TASK ITEM ▸ Identify each line below that contains the word "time", and copy it out.

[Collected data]
============================================================
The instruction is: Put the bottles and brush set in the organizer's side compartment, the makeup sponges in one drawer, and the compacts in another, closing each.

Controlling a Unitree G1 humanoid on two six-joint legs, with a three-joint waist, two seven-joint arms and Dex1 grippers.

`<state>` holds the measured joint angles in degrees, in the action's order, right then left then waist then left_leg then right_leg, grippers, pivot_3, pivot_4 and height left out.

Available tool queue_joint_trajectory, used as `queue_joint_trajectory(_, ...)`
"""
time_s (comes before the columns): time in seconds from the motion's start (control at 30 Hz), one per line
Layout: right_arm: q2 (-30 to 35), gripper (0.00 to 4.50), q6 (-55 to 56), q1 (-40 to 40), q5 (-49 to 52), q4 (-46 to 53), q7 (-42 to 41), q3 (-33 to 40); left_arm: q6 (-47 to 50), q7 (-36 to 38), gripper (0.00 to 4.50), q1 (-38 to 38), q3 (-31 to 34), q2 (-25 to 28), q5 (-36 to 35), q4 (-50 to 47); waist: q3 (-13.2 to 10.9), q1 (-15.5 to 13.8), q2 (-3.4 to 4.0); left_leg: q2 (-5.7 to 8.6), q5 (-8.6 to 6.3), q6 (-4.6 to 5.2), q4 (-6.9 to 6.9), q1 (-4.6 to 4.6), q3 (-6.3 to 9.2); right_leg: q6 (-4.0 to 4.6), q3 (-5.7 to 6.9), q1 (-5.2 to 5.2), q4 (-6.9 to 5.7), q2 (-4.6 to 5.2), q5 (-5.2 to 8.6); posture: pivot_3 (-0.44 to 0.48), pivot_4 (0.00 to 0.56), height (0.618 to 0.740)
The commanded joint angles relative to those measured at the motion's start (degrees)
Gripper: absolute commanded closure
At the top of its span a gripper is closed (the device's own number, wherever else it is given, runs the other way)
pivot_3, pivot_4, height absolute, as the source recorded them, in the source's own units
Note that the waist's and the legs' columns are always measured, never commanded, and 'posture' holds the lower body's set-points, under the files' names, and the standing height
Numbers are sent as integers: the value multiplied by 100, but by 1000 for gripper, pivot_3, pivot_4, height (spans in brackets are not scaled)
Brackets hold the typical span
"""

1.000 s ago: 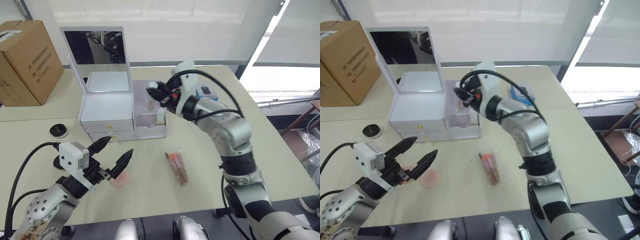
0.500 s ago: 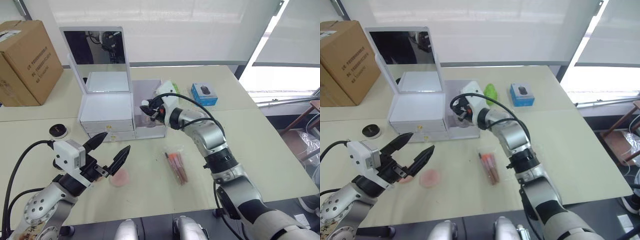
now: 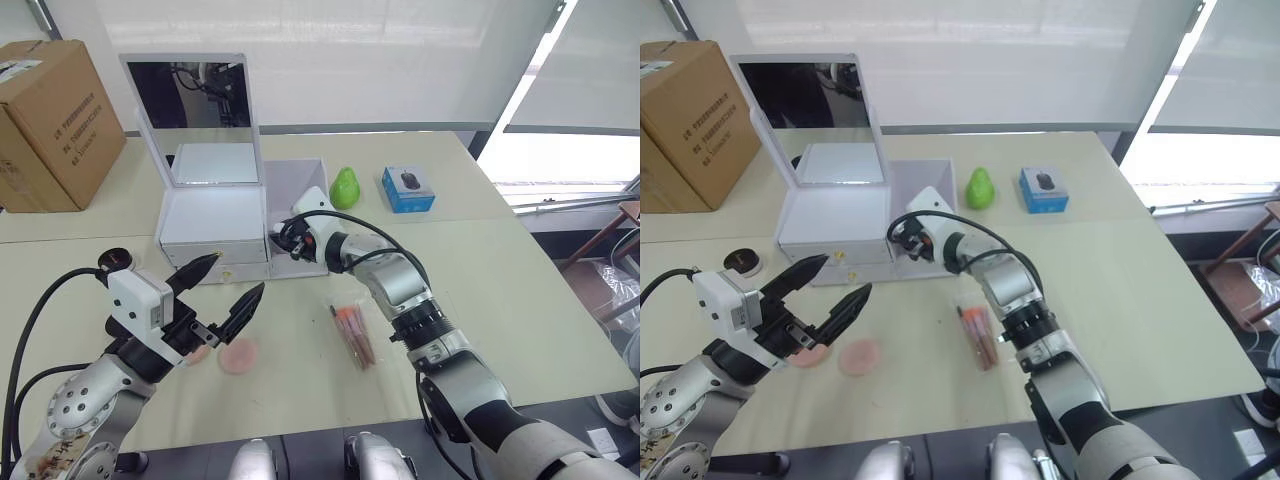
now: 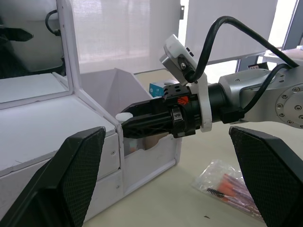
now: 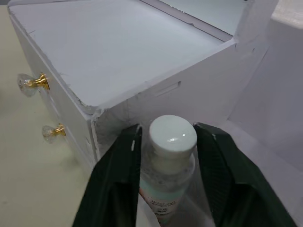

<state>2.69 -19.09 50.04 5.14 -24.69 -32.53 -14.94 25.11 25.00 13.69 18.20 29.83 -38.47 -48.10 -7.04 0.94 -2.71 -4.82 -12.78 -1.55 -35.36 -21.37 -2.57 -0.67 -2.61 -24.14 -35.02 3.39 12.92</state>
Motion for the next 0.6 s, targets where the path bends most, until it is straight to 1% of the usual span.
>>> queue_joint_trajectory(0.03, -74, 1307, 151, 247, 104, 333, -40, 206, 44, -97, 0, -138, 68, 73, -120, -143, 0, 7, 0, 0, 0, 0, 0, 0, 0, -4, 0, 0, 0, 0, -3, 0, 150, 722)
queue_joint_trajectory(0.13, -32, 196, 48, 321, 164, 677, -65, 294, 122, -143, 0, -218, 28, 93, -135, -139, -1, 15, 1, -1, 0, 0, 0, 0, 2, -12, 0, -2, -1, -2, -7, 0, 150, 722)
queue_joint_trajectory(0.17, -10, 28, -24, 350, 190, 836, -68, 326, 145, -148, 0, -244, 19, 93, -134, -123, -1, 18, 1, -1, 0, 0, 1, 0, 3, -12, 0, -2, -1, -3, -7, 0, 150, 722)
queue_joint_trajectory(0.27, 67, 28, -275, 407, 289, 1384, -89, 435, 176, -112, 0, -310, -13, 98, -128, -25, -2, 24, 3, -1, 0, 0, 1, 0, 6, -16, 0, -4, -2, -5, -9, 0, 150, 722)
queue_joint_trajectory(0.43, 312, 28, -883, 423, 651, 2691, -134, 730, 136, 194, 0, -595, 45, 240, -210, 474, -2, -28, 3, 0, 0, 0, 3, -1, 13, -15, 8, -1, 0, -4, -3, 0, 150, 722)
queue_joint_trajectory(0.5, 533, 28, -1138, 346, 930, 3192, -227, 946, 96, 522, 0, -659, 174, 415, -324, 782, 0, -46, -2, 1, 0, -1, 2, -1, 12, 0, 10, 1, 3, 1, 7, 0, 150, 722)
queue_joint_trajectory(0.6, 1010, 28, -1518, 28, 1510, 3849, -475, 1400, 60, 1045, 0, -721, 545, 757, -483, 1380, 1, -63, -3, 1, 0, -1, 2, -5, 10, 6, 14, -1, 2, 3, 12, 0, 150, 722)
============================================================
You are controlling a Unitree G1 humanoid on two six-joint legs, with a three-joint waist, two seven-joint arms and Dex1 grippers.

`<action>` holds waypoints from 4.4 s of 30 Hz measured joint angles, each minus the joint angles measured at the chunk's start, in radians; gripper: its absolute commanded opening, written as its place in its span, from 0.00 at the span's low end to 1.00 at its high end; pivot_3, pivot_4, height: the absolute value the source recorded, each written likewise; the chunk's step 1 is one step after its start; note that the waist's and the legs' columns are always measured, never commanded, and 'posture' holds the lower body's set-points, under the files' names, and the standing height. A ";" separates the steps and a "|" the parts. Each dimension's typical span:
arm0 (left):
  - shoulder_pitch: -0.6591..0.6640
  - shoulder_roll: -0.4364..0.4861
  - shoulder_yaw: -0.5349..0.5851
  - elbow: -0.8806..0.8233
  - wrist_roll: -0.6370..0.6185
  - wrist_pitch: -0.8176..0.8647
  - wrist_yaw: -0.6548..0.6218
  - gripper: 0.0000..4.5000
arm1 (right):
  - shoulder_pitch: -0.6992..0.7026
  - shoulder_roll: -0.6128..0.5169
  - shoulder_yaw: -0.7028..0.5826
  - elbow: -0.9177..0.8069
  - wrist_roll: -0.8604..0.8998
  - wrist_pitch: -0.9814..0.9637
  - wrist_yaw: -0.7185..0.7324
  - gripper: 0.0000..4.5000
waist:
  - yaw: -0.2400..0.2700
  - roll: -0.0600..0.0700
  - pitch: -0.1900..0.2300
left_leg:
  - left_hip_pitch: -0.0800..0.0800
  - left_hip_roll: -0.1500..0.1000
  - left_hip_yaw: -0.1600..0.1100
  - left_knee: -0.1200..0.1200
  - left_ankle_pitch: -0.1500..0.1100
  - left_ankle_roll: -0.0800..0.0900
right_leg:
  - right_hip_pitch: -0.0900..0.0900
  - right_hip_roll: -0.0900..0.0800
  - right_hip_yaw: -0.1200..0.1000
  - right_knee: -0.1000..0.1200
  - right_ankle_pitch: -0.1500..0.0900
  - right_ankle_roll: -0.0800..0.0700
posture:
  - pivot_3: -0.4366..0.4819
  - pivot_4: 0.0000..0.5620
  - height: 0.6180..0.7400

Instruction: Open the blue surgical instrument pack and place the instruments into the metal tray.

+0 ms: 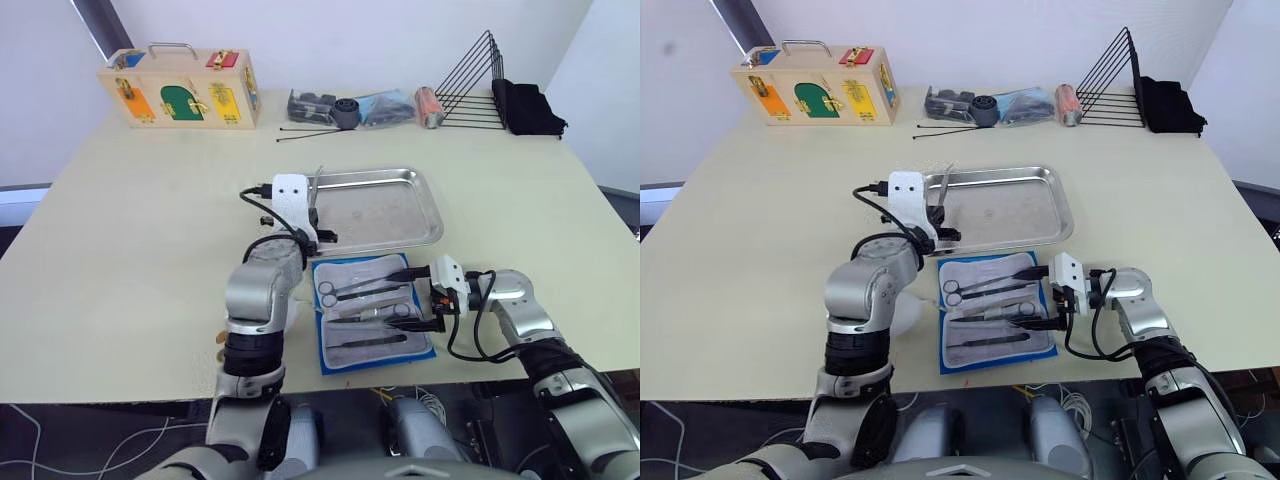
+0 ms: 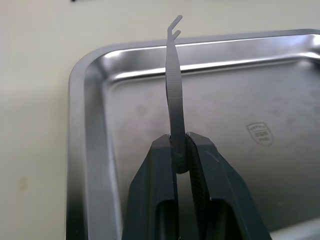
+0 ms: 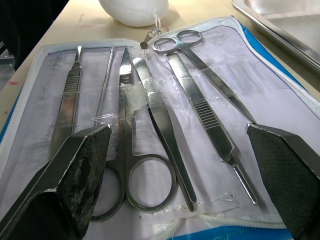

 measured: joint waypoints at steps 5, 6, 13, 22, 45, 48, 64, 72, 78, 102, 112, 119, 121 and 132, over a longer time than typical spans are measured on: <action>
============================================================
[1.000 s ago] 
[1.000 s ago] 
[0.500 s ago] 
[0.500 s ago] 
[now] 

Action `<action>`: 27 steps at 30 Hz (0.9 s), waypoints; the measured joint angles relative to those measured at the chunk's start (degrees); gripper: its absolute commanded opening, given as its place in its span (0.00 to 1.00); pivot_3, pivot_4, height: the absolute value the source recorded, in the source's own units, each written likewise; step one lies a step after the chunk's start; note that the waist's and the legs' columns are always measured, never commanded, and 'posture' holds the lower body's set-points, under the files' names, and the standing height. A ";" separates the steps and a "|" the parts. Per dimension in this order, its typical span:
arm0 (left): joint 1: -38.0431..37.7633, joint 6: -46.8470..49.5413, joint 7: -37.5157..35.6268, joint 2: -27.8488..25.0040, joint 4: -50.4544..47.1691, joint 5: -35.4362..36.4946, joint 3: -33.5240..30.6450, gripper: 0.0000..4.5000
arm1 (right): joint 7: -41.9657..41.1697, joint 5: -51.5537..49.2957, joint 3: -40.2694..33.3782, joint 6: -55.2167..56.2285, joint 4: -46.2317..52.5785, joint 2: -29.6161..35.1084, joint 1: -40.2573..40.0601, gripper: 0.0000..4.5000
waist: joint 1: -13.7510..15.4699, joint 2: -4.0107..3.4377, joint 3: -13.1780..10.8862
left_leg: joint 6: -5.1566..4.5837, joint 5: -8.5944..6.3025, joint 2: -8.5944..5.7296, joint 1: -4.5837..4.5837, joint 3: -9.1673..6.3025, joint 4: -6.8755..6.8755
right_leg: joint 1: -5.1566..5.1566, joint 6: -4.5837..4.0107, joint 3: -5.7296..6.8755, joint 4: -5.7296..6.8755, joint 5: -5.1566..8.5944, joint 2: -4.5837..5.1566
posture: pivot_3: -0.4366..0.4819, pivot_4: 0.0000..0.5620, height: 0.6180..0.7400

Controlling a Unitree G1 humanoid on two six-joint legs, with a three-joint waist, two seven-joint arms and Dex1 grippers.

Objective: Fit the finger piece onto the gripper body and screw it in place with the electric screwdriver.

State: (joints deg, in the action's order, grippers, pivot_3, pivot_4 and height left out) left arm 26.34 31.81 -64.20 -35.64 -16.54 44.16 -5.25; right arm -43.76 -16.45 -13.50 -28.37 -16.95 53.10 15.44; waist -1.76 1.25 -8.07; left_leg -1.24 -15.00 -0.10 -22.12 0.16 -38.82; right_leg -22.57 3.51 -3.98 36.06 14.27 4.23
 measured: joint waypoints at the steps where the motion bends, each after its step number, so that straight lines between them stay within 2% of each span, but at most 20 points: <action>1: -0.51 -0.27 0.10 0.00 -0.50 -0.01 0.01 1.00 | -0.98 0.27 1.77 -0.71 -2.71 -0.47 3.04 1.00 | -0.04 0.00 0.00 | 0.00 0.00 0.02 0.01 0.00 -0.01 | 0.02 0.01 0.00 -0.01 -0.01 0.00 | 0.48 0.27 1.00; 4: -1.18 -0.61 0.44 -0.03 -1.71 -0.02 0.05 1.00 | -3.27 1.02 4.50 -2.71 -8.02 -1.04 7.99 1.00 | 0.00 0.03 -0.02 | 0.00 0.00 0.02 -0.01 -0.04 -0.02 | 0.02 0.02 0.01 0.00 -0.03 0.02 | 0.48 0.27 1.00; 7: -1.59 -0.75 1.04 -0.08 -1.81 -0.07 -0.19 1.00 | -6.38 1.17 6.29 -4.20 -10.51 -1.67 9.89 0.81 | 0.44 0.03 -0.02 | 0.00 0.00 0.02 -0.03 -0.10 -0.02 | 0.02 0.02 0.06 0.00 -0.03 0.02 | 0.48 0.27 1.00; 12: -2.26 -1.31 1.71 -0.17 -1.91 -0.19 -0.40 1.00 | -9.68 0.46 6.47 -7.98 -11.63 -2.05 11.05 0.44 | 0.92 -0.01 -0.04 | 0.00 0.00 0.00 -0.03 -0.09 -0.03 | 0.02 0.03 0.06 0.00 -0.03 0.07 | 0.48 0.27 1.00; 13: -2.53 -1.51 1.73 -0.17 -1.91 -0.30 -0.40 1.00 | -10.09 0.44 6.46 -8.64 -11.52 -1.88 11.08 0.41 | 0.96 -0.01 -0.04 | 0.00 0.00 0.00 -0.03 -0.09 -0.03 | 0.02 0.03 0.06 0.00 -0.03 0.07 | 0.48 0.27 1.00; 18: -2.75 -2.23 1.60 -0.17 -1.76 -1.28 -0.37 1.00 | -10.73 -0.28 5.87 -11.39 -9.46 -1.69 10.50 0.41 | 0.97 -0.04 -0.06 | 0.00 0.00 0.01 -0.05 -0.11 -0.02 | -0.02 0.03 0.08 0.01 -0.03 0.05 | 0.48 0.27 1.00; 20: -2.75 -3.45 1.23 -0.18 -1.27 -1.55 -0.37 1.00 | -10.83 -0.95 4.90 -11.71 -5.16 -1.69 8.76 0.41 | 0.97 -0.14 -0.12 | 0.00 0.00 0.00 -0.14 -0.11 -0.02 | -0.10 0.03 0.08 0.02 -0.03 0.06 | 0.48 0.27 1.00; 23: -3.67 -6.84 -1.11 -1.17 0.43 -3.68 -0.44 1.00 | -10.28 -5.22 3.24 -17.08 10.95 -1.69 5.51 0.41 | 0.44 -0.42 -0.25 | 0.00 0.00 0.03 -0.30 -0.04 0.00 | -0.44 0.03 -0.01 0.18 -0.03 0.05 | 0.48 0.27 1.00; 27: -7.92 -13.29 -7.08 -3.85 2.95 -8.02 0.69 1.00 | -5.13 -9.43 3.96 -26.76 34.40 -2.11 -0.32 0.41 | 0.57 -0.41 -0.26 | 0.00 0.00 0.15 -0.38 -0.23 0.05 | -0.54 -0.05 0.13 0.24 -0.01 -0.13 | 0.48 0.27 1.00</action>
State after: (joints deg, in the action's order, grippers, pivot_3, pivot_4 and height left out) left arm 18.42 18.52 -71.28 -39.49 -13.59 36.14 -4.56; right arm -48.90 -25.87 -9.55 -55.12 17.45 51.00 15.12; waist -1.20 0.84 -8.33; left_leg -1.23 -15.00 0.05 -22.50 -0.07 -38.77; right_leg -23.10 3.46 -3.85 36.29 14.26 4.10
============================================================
ANSWER TO THIS PROBLEM ▸
time_s (comes before the columns): time in seconds from the motion's start (control at 30 Hz), one per line
 measured: joint waypoints at steps 5, 6, 13, 22, 45, 48, 64, 72, 78, 102, 112, 119, 121 and 132, over a longer time than typical spans are measured on: <action>

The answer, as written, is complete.